***** Records provided *****

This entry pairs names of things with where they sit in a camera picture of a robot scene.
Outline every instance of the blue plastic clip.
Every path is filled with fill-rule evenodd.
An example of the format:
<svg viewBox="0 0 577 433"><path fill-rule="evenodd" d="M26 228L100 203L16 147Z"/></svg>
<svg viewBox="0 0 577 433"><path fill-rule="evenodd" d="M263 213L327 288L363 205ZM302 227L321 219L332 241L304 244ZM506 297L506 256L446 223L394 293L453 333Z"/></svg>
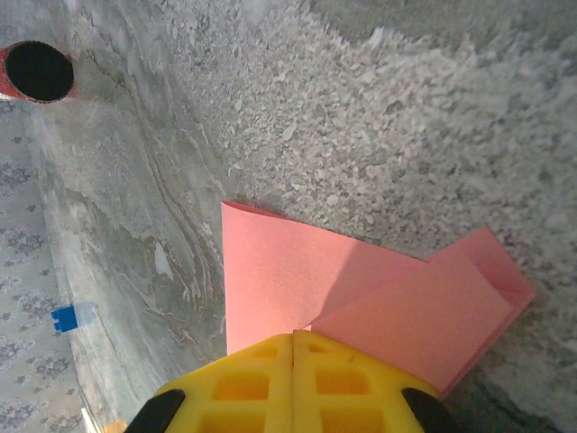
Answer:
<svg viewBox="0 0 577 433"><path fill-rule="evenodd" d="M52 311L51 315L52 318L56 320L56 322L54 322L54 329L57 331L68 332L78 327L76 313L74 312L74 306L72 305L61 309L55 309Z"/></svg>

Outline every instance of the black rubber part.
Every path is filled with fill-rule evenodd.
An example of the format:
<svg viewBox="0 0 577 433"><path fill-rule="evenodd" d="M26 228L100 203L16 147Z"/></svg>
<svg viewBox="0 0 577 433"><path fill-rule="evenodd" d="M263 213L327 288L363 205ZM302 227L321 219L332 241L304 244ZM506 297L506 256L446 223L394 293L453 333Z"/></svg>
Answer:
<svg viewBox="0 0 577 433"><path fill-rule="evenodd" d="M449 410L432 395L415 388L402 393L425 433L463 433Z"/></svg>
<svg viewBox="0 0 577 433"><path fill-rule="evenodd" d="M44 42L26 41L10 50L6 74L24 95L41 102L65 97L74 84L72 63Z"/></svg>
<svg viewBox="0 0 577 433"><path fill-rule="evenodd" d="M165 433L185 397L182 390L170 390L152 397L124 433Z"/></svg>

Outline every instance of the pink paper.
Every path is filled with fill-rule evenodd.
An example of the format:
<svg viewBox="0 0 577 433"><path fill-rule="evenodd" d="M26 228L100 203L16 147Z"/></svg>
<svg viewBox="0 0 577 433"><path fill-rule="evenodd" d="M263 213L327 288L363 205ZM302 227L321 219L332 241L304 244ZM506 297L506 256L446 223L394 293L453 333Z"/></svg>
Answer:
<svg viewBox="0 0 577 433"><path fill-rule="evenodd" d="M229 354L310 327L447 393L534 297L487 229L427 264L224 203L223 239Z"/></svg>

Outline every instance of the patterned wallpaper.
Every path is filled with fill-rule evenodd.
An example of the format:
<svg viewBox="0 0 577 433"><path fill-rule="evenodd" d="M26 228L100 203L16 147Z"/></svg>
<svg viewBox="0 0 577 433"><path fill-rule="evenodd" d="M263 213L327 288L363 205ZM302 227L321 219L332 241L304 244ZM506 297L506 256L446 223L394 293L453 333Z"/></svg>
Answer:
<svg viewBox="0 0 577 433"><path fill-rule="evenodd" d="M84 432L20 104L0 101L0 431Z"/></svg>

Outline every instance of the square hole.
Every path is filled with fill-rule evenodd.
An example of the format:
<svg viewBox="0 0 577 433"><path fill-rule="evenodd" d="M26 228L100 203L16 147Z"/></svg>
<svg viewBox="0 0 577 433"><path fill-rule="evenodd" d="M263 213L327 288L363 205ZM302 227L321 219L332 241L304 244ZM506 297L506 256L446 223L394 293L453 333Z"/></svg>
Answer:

*****
***** Records provided *****

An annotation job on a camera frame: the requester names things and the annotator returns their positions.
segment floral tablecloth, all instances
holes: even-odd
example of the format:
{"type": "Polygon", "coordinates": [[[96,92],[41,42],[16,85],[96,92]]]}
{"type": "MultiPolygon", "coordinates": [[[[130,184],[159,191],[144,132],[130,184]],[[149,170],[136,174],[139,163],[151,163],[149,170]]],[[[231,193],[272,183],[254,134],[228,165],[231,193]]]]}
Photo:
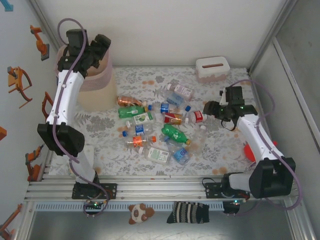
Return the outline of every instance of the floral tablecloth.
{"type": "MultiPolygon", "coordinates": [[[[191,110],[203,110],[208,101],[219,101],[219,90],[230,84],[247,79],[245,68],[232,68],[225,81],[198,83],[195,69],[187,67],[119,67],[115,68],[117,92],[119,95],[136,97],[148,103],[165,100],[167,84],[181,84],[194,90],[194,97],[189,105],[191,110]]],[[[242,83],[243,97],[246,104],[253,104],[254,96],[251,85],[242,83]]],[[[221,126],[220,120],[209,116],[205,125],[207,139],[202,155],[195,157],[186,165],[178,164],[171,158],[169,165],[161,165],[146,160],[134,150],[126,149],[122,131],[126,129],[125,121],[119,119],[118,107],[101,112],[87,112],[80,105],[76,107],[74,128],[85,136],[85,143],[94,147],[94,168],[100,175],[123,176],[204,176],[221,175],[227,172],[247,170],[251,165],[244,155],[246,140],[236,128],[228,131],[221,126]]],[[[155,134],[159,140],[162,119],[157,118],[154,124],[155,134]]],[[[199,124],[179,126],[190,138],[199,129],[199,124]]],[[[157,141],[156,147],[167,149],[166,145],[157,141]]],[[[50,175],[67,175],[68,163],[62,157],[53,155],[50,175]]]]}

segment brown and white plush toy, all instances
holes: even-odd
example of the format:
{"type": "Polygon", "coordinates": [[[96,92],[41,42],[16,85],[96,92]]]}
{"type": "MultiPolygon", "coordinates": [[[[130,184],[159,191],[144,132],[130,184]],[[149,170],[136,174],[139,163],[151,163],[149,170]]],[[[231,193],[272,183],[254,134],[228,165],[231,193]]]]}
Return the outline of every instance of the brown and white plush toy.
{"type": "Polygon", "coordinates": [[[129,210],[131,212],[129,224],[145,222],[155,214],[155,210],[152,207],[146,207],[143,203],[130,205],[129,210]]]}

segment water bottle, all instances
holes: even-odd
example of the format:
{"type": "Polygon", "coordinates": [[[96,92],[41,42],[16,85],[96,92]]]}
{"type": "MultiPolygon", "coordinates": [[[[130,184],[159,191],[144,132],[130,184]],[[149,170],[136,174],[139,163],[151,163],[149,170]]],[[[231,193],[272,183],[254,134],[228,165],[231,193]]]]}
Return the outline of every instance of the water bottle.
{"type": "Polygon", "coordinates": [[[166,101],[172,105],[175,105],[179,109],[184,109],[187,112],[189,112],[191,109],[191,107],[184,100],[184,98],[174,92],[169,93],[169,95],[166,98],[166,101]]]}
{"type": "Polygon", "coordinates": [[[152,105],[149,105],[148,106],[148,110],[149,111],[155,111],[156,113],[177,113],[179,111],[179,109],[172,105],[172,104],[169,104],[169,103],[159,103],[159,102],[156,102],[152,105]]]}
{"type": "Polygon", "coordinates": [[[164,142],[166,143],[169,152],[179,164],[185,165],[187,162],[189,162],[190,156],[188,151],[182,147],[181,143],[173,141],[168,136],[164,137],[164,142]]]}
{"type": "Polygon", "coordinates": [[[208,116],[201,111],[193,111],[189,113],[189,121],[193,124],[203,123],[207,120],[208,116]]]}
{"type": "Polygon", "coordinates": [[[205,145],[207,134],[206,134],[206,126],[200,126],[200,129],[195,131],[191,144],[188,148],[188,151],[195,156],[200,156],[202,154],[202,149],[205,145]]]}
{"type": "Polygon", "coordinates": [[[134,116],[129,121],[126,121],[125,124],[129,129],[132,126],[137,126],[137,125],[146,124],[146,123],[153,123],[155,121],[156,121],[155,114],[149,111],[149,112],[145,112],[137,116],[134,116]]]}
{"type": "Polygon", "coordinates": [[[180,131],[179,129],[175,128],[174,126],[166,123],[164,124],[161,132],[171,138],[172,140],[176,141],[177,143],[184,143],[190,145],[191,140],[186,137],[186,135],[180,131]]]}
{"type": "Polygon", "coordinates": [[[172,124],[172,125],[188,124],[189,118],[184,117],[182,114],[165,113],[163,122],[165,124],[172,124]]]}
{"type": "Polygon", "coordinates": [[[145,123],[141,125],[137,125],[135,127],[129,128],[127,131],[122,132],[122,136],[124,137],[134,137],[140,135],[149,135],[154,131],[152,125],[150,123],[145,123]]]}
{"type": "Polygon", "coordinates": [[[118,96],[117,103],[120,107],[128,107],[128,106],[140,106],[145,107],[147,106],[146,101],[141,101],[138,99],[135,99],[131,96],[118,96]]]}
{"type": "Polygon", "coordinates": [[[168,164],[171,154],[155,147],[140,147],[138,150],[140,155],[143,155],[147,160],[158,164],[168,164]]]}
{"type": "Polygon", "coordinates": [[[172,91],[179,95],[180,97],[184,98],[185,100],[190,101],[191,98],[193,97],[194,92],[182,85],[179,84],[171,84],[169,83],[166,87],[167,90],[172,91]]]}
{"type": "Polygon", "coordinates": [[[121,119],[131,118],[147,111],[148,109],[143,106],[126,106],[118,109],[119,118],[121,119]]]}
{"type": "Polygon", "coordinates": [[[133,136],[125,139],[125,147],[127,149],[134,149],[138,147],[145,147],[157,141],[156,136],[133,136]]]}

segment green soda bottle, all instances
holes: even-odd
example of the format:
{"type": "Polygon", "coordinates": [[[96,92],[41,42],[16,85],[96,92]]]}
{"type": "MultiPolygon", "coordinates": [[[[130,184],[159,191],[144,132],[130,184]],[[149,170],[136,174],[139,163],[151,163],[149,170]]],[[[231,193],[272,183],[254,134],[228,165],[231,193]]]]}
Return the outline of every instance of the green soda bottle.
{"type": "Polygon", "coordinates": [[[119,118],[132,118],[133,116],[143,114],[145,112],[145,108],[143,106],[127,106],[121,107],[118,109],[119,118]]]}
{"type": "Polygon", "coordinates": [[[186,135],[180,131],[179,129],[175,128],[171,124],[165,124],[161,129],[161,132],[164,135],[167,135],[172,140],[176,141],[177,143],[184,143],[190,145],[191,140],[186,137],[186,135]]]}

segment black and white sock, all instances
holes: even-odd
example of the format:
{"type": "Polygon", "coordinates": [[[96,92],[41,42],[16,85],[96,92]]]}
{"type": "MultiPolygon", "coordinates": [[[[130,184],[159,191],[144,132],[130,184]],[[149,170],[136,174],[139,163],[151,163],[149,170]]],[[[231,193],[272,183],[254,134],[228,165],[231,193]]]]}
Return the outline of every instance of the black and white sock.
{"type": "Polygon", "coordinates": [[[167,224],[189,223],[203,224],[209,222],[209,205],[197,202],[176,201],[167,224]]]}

*****
***** Records provided *****

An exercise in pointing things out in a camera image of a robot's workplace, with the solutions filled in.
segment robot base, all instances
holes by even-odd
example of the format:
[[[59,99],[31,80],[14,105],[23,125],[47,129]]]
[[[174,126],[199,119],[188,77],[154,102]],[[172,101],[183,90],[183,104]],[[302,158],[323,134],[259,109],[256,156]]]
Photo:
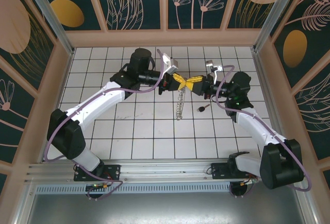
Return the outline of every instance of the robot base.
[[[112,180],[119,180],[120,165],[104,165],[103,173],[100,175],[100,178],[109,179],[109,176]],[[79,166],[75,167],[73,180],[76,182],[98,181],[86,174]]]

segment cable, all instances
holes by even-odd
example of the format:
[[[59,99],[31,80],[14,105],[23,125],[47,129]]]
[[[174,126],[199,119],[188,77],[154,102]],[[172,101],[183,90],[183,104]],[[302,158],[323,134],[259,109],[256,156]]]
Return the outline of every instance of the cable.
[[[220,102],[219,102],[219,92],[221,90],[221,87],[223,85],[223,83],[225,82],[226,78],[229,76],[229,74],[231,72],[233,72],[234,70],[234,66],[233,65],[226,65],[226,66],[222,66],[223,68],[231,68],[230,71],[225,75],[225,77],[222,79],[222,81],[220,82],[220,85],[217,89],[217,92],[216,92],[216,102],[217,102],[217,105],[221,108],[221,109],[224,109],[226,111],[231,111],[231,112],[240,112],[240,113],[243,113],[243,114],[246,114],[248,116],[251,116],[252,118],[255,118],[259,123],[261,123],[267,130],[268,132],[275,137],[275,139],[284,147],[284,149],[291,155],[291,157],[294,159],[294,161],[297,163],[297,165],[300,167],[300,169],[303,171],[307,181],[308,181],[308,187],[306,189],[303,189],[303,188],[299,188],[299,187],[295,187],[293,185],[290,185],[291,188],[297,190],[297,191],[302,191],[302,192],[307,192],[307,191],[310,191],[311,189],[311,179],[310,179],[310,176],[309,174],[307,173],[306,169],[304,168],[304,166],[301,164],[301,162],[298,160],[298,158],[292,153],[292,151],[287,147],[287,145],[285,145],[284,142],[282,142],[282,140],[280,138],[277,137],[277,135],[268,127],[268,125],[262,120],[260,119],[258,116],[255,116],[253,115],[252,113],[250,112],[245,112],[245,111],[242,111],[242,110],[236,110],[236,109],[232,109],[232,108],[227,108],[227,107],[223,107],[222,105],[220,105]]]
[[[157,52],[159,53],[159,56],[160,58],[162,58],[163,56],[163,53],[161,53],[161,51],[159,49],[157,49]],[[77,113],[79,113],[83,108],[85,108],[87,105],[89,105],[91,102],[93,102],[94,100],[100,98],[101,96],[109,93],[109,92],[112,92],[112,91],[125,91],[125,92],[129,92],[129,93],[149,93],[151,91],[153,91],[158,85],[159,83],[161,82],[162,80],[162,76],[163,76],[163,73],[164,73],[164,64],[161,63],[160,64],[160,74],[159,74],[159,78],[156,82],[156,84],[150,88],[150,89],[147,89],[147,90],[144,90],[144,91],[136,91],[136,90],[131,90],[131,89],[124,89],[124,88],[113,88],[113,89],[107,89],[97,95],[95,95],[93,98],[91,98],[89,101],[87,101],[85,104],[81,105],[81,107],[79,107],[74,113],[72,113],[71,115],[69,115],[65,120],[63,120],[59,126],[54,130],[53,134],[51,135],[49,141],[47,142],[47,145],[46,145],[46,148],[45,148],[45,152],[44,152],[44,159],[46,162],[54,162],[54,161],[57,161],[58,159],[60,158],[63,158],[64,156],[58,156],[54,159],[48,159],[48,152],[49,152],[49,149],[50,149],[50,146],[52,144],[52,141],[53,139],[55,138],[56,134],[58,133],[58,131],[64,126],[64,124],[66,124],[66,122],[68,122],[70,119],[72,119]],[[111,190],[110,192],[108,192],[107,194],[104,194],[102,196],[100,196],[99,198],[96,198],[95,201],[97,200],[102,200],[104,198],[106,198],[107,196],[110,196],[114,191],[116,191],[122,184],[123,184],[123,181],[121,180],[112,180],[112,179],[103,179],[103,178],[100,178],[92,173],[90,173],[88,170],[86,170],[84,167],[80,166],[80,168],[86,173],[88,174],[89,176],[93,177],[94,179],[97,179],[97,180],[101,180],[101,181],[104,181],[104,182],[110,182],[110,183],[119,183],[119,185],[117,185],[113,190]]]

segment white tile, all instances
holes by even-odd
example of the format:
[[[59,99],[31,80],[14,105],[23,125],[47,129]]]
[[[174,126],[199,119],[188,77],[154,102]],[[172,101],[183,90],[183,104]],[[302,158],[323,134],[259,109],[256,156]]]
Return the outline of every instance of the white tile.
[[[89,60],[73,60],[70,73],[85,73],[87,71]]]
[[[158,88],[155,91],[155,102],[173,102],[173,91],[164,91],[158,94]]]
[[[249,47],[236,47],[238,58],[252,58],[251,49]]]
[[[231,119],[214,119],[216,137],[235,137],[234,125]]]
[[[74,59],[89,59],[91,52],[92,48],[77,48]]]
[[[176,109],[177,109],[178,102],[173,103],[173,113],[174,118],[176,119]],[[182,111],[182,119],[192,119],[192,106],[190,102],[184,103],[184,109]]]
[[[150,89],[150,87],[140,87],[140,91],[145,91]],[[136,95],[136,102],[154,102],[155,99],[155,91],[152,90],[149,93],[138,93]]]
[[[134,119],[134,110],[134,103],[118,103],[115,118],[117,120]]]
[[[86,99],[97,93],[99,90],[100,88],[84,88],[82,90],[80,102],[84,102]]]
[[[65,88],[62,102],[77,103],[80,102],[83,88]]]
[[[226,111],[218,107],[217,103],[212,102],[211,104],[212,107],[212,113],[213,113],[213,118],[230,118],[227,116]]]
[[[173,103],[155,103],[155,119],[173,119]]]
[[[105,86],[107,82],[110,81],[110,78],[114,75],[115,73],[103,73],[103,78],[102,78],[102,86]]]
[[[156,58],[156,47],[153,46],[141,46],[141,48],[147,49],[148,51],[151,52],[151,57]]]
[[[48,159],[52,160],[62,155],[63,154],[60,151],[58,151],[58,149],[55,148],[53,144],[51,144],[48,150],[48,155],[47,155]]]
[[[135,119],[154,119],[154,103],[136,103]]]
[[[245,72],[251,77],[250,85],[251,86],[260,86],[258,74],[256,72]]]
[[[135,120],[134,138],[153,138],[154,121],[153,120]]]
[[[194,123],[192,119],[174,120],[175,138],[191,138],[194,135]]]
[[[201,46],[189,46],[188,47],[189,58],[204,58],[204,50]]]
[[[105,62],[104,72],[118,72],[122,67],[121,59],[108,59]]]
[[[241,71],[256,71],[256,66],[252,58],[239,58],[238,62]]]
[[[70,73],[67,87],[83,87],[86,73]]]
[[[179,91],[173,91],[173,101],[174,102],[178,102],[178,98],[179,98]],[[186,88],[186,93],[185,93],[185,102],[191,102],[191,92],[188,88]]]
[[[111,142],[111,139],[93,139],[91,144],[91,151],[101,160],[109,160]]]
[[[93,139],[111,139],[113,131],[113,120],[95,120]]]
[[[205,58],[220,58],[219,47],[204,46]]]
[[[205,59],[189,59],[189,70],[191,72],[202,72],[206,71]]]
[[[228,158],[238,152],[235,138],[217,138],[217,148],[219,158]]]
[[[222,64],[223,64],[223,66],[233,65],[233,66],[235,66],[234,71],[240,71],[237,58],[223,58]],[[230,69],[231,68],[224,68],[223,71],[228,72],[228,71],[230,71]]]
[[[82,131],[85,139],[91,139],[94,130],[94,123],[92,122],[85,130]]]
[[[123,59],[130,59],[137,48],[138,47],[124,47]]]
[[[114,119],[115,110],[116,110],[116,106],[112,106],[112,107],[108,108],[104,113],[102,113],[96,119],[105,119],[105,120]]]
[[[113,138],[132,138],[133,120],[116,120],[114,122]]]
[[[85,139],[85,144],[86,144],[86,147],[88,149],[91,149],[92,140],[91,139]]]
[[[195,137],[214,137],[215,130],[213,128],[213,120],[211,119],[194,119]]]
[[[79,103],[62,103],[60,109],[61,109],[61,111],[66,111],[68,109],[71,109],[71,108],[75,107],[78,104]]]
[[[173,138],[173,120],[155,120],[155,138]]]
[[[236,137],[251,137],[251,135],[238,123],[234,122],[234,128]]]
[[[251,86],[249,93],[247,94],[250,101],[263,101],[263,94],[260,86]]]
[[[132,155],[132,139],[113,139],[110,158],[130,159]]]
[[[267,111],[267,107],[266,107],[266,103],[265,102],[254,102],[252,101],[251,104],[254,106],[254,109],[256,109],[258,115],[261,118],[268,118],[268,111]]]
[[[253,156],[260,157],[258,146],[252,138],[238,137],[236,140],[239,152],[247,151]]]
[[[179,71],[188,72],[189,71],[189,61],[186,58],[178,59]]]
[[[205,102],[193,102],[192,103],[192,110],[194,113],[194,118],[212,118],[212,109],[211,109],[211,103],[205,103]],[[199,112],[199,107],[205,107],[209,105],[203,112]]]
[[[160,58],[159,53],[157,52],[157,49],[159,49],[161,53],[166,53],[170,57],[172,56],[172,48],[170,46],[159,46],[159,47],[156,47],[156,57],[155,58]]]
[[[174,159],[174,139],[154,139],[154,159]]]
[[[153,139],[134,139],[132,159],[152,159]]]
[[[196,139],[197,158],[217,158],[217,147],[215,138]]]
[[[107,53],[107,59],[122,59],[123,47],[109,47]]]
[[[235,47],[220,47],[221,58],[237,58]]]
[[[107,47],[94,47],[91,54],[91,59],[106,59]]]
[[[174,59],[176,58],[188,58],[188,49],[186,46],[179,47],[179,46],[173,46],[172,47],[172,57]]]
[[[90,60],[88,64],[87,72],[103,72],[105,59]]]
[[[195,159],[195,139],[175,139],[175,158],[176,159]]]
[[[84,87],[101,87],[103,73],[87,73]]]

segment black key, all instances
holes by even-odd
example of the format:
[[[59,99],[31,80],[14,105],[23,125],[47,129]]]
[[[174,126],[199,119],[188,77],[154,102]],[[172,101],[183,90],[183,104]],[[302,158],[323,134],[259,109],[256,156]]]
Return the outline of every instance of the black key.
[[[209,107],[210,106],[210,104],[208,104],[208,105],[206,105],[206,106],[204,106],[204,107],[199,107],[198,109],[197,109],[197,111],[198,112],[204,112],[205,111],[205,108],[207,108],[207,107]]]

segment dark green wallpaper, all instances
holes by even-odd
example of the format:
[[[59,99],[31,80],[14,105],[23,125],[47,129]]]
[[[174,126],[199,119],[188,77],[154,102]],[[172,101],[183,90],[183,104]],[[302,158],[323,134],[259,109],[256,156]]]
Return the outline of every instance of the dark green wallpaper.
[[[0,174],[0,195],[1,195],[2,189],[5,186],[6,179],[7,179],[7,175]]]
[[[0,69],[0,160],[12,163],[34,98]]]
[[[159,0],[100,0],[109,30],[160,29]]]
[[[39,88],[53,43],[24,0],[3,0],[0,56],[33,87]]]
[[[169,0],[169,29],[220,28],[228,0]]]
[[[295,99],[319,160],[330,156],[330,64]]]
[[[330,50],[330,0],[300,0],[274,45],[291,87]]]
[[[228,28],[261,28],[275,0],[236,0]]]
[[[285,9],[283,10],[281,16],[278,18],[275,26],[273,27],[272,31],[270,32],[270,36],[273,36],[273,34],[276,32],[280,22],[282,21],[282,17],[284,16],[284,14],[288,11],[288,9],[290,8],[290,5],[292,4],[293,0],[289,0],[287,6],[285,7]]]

*****

__What is being asked__.
For every line above with the word "things" in it, make a copy.

__Answer for this exercise__.
This entry pairs names of things with where they sit in a camera picture of a robot scene.
An annotation job on a camera frame: the requester names things and the annotator returns their positions.
An exercise in pointing things out in a camera image of a robot's workplace, with the solutions filled in.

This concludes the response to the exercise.